An attorney representing San Mateo County Sheriff Carlos Bolanos is demanding that the County halt its investigation into the Sheriff’s decision to pursue the so-called Batmobile replica case in Indiana.
The case was first brought to light by the ABC7 I-Team, which reported that Atherton realtor Sam Anagnostou, a Bolanos friend and campaign donor, had asked the Sheriff to help him retrieve the $210,000 Batmobile replica he ordered. The case led to four members of the Sheriff’s Vehicle Theft Task Force (VTTF) serving search and arrest warrants at a garage in Casa County, Indiana.
On Aug. 30, the San Mateo County Board of Supervisors voted to hire an independent investigator to look into Bolanos’ decision to the purse the case. Board President Dan Horsley said the probe is “not a criminal case,” according to the Daily Journal.
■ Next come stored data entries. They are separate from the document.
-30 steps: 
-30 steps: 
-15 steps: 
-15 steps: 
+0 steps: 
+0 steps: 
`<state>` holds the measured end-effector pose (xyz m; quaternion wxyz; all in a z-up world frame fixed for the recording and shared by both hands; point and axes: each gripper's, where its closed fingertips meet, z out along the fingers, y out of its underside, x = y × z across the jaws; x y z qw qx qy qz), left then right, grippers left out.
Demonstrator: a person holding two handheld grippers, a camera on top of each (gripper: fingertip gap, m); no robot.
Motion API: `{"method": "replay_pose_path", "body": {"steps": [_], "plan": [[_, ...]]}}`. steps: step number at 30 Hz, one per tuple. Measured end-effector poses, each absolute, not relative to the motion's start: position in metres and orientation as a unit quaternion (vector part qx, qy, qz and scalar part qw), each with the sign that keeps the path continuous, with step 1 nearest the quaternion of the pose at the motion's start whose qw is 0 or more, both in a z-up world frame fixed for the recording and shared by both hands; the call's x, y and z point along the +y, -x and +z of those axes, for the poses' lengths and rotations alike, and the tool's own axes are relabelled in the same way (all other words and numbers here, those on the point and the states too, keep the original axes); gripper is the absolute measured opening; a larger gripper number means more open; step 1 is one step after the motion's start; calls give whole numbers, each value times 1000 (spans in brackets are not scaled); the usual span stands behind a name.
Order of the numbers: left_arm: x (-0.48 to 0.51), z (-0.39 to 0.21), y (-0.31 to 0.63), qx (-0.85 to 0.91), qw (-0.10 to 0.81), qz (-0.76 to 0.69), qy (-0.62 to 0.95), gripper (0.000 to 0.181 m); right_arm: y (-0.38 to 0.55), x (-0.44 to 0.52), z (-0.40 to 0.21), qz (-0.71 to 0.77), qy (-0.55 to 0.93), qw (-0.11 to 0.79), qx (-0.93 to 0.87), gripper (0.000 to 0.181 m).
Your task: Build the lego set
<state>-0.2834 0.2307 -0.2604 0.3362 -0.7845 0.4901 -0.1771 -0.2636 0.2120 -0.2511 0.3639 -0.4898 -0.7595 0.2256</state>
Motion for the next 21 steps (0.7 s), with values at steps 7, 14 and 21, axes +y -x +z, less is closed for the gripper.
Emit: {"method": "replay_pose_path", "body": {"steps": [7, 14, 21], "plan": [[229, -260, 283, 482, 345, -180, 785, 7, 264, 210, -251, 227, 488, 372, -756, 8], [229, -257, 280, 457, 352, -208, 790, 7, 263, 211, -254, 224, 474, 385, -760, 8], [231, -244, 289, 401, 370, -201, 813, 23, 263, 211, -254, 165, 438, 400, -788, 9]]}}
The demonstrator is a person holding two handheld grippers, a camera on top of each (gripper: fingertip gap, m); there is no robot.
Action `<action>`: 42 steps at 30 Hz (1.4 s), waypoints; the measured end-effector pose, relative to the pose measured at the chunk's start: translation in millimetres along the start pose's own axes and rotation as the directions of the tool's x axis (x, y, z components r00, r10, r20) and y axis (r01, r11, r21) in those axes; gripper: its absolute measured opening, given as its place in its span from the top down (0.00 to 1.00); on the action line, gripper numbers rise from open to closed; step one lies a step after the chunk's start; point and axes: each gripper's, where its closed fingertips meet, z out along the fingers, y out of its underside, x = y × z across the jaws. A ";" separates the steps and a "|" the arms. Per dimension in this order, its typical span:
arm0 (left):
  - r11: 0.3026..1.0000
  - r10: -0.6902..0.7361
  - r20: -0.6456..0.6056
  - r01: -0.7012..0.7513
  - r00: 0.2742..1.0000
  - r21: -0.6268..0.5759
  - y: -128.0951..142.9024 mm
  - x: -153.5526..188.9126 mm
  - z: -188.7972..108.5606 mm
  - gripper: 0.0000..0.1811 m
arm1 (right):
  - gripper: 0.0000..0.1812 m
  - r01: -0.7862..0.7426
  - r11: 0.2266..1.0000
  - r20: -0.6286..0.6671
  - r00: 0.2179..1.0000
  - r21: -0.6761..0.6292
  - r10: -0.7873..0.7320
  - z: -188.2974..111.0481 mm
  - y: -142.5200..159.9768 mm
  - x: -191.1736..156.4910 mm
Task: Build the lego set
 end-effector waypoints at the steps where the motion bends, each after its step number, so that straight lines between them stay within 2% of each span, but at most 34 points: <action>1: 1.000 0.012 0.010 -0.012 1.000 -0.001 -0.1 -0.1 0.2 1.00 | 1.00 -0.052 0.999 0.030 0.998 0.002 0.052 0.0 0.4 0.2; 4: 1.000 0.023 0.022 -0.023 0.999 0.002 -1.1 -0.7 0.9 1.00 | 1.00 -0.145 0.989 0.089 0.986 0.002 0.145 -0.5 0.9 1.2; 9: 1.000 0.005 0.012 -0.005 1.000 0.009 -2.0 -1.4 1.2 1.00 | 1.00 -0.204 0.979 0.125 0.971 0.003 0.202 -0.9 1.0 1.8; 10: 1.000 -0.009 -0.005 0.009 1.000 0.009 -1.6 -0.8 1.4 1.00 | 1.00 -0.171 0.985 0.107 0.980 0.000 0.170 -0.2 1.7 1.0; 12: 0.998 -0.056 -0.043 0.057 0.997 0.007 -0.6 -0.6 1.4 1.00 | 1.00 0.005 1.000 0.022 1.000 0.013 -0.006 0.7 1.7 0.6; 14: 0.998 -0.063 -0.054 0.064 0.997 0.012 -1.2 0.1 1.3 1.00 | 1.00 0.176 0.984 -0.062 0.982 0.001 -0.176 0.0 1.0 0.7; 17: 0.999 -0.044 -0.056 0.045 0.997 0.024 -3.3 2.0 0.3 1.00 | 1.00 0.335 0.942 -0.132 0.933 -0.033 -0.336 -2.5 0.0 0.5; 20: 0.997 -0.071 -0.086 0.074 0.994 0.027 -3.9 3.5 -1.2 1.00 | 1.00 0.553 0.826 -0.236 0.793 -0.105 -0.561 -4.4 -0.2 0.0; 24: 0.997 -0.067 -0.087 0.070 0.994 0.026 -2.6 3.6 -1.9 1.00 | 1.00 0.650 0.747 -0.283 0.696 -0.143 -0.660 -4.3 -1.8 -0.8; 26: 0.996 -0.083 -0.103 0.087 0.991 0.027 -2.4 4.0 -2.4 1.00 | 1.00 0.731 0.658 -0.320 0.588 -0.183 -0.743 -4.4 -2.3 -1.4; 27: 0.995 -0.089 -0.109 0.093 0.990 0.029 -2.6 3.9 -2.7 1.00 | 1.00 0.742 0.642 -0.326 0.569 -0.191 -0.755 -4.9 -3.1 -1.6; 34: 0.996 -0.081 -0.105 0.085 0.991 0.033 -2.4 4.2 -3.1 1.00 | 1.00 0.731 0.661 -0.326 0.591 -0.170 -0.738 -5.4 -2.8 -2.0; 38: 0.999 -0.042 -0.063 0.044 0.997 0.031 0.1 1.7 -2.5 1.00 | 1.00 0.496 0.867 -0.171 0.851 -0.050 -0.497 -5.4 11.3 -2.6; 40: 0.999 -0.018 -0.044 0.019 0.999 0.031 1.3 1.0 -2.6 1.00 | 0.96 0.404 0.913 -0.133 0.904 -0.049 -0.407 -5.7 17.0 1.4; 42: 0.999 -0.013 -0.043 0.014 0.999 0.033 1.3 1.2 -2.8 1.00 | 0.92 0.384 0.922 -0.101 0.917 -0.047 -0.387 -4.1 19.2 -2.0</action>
“It’s just a question of was this best judgment,” Horsley said.
Sheriff Bolanos accuses ABC7 of spinning the facts, saying the Batmobile probe was launched not due to his friendship with Anagnostou, but because “I believed that it was likely that one of our residents was a victim of a felony crime.”
“I make no apology for that decision,” Bolanos said in a statement last month.
Bolanos says multiple law enforcement agencies, prosecutors and judicial officers reviewed and approved of the investigation.
His attorney, James R. Touchstone of Jones Mayer Law, said the Board’s decision to hire an independent investigator likely violates California law forbidding the elected Board from obstructing the investigative function of the sheriff and the investigation and prosecutorial functions of the district attorney.
“The Board’s ‘investigation’ appears to be designed to chill the Sheriff’s and the District Attorney’s authority to investigate and prosecute crimes, respectively,” Touchstone stated in a letter to County Attorney John Nibbelin on Sept. 1.
According to Bolanos, Anagnostou first reported the alleged “theft by false pretense” of a replica Batmobile to Atherton police, which prepared a short report and submitted it to the San Mateo County District Attorney’s Office, which declined to prosecute. Anagnostou contacted Bolanos, who assigned the case to the Sheriff’s Vehicle Theft Task Force. The investigation by Lt. Mike Leishman led to a San Mateo County judge approving requests for search warrants and a County deputy district attorney to decide to request an arrest warrant for the suspect, identified as Mark Racop, on two felony charges of “Obtaining Money, Labor and Property by False Pretenses” and “Diversion of Construction Funds.”
Four members of the San Mateo County VTTF traveled to Casa County, Indiana to execute the warrants. Bolanos said an affidavit requesting the execution of a search warrant for Racop’s business was additionally reviewed and approved by a Casa County prosecutor and judge. Prior to executing the warrants, the VTTF team called Racop and asked him to meet at his business. He was cooperative and no force was used, Bolanos said. Two file folders related to the investigation were seized, the Sheriff said, adding that Racop was released upon his promise to appear in San Mateo County for arraignment. The criminal prosecution of the case is pending.
“At any time during this investigation the DA’s Office could have informed us that we did not have enough evidence to proceed and that would have ended the investigation,” said Bolanos. “Had judges not issued the search or arrest warrants, we would have never served them. To further validate the decisions made by prosecutors and judges in San Mateo County, a prosecutor and judge in Indiana also agreed that probable cause existed for a search of Mr. Racop’s business.”